1. The appellant, [Faycal B], was born on 27 July 1973 and is a male citizen of Algeria. He is in the United Kingdom with his wife and two children who claim as his dependants. The appellant arrived in the United Kingdom in August 2013 on a visit visa. He applied for asylum in September 2013. His application was refused by a decision of the respondent dated 21 July 2014. Directions were also made for his removal to Algeria. The appellant appealed against that latter decision to the First-tier Tribunal (Judge Law) who dismissed the appeal in October 2014. The decision was subsequently set aside by the Upper Tribunal (Judge Taylor). The matter was remitted to the First-tier Tribunal (Judge Lever) which, in a decision promulgated on 12 June 2015 dismissed the appeal. The appellant now appeals, with permission, to the Upper Tribunal.

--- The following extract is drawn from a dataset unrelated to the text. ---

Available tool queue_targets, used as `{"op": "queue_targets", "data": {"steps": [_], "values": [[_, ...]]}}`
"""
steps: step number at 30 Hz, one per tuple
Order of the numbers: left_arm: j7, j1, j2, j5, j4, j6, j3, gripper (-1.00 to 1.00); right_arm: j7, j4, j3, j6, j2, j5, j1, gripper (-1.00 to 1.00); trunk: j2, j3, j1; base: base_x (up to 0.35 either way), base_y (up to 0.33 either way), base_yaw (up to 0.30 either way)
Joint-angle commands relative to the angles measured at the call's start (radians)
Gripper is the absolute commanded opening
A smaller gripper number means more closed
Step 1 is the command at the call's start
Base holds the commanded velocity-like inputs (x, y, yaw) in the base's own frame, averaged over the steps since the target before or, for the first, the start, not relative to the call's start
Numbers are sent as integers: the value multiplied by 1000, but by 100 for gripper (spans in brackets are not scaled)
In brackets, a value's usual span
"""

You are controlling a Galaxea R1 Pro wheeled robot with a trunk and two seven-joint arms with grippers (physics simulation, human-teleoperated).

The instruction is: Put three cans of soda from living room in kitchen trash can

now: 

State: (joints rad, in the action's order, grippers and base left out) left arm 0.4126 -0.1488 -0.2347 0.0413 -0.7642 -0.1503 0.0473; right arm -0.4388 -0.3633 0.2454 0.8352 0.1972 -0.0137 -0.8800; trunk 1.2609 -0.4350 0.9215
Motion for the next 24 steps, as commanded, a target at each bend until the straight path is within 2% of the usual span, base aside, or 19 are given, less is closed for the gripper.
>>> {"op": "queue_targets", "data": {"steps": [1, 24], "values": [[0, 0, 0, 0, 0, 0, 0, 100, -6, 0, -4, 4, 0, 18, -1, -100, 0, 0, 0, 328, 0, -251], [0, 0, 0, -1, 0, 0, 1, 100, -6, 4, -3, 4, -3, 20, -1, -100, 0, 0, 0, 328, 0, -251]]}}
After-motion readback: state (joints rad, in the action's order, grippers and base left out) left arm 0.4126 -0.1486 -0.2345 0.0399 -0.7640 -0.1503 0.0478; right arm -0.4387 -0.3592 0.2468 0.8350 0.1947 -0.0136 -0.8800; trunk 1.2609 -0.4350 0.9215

2. There are five grounds of appeal. First, the appellant asserts that the judge failed to approach the appeal with an open mind. At [24], Judge Lever wrote:
"I am also bound to observe the assertion made before the Upper Tribunal that had their legal representatives been aware no record was available [of an asylum interview] they will have taken a witness statement from the son and had therefore been deprived of such opportunity, is without merit."
Frankly, I can see no problem with the judge's observation. Indeed, in the remainder of the same paragraph he gives reasons for considering that the submission had been "without merit" none of which are particularly contentious. Previous proceedings before other Tribunals (including the Upper Tribunal) are not sacrosanct in the sense that they are incapable of being criticised by subsequent judges. Viewed as a whole, Judge Lever's decision is both detailed and even-handed.

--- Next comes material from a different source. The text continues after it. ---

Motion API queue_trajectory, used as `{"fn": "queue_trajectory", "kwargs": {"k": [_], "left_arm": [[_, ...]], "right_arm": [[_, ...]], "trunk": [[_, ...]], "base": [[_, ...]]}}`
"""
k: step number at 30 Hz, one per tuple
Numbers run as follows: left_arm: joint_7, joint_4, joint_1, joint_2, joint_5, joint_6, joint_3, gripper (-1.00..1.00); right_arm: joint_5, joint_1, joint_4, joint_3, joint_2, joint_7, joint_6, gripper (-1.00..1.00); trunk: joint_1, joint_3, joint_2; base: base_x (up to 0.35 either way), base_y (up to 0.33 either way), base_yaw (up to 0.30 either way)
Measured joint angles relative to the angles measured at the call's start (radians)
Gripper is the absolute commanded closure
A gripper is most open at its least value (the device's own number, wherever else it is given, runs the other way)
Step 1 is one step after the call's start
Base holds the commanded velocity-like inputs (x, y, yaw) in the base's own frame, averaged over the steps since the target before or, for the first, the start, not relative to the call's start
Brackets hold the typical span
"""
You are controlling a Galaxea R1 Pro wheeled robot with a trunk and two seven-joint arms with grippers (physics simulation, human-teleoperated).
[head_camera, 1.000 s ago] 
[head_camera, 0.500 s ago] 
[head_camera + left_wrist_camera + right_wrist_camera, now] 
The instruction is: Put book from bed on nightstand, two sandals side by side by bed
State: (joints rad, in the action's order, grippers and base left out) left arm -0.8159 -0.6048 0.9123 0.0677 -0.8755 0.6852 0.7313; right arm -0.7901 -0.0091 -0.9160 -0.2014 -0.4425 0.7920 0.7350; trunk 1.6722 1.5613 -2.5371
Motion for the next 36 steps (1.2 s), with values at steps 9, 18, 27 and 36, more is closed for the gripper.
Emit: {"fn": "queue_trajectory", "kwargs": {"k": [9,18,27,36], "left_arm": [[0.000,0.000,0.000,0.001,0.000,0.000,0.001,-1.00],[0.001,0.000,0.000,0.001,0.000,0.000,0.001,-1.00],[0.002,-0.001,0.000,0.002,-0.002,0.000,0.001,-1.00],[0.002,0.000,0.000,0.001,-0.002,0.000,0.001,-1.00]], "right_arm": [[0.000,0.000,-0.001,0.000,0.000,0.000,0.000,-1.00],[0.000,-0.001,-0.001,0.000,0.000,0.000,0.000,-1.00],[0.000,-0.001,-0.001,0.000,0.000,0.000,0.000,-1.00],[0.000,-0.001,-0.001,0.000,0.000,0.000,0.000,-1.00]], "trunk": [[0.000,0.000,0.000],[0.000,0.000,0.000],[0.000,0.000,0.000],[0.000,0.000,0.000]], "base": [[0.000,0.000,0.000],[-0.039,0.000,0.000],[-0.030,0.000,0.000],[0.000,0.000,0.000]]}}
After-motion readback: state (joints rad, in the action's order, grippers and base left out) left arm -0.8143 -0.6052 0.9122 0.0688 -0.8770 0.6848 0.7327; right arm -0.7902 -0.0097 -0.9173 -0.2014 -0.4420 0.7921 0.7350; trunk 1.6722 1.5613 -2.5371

3. The second ground of appeal concerns the welfare of the appellant's child M. Evidence had been given about the child's state of mind by two teachers, JG and VH. The judge is criticised for having failed to take their evidence "in the round". At [41] the judge found there was nothing in the school reports to demonstrate "anxiety, moodiness, withdrawal or any other features that may suggest post-traumatic stress disorder or anxiety regarding alleged kidnap". The grounds set out a number of quotations from the evidence of both witnesses noting behaviour in the child which had been "out of character" and recording that the child occasionally sat at lunchtime "quietly and is sombre". One of the witnesses stated that she was "seriously concerned that [M] would attempt to take his life if faced with removal". The grounds record that the judge observed at [46], "professional teachers who have seen [M] daily and by their professional live and sensitive children and their emotions [may] be far more reliable than an immigration worker who has seen the appellant twice and the doctor has seen the appellant's son once". The criticism made of the judge is that that latter observation is in direct contradiction to his finding (quoted above) as to the absence of symptoms of PTSD. It is asserted that "the evidence of the teacher points in the same direction as that of the other professional".

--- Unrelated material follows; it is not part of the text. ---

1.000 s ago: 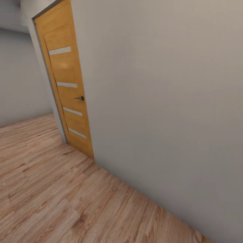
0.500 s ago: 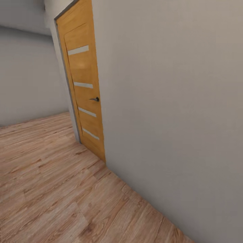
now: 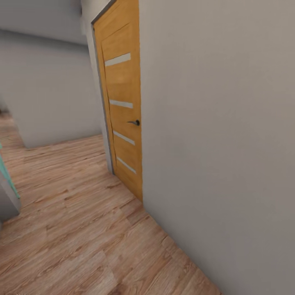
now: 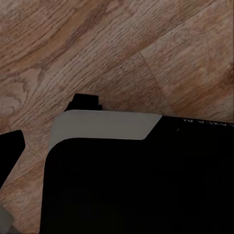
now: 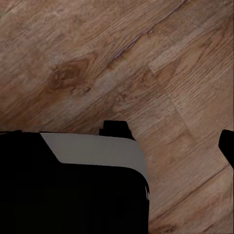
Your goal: Move the two storage containers from the living room to the garage. In the garage, place one container on the floor and stack the other container on top of it (either order is fine).
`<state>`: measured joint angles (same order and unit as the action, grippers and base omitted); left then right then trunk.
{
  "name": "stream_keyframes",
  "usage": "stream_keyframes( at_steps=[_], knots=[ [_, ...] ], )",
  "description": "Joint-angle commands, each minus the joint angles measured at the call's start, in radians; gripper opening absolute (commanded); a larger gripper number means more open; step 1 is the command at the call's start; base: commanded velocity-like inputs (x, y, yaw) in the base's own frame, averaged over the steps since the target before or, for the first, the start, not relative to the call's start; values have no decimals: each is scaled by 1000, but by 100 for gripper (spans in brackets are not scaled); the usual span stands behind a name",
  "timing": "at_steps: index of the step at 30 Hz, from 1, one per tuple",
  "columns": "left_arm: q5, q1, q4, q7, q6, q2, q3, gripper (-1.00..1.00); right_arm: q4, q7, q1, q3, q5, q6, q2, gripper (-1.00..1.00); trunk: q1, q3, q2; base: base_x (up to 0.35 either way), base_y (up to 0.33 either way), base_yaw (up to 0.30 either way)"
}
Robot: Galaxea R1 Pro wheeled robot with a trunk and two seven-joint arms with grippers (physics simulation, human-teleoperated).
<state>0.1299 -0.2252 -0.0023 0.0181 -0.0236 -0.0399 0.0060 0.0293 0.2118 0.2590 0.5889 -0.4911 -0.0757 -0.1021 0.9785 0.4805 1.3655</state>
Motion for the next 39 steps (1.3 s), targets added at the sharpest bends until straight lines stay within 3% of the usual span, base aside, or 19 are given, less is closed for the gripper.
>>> stream_keyframes(
  at_steps=[1, 6, 39],
  knots=[
    [8, 0, 1, 2, -2, 0, 0, 100, 3, 1, -1, 9, 4, -6, -1, 100, 1, 1, 0, 297, 0, 279],
    [8, 0, 1, 2, -2, 1, 0, 100, 3, 1, -4, 9, 42, -8, -2, 100, 1, 1, 0, 296, 0, 279],
    [8, 0, 1, 2, -2, 2, 0, 100, 3, 3, -4, 9, 44, -11, -2, 100, 1, 1, 0, 293, 0, 279]
  ],
)
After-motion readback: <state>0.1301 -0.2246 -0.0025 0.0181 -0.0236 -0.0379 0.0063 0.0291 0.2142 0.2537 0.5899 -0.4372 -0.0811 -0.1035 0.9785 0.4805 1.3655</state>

4. There is no requirement on the judge to deal with each and every time of a witness's evidence. The child's teachers were witnesses of fact; they were not expert witnesses capable of offering a medical opinion regarding the child's mental state, pathology or welfare. The school evidence does indicate some low mood on the part of M but also, as the judge points out at [41] M's "enthusiasm and habit of shouting out in class the answers to questions posed". Also, as I have noted above, the witnesses indicated that M's low mood was "out of character" a remark carrying the obvious implication that, generally, M's mood was not low. It is clear the judge has viewed the evidence as a whole and his conclusion, that the child was not suffering from PTSD, was plainly available to him. Likewise, the judge gives cogent and clear reasons for rejecting the appellant's account that the child had been kidnapped. In any event, as the respondent points out in her Rule 24 statement, the judge considered the risk on return of the family in the alternative and on the basis that M had been kidnapped as alleged [47]. The judge was not compelled to conclude the child would, seek to take his own life if returned or, indeed, that the kidnap (if it did occur) was any more than an isolated criminal incident which was not reasonably likely to be repeated. I note there is no criticism about the judge's finding in the alternative [47] in grounds of appeal to the Upper Tribunal.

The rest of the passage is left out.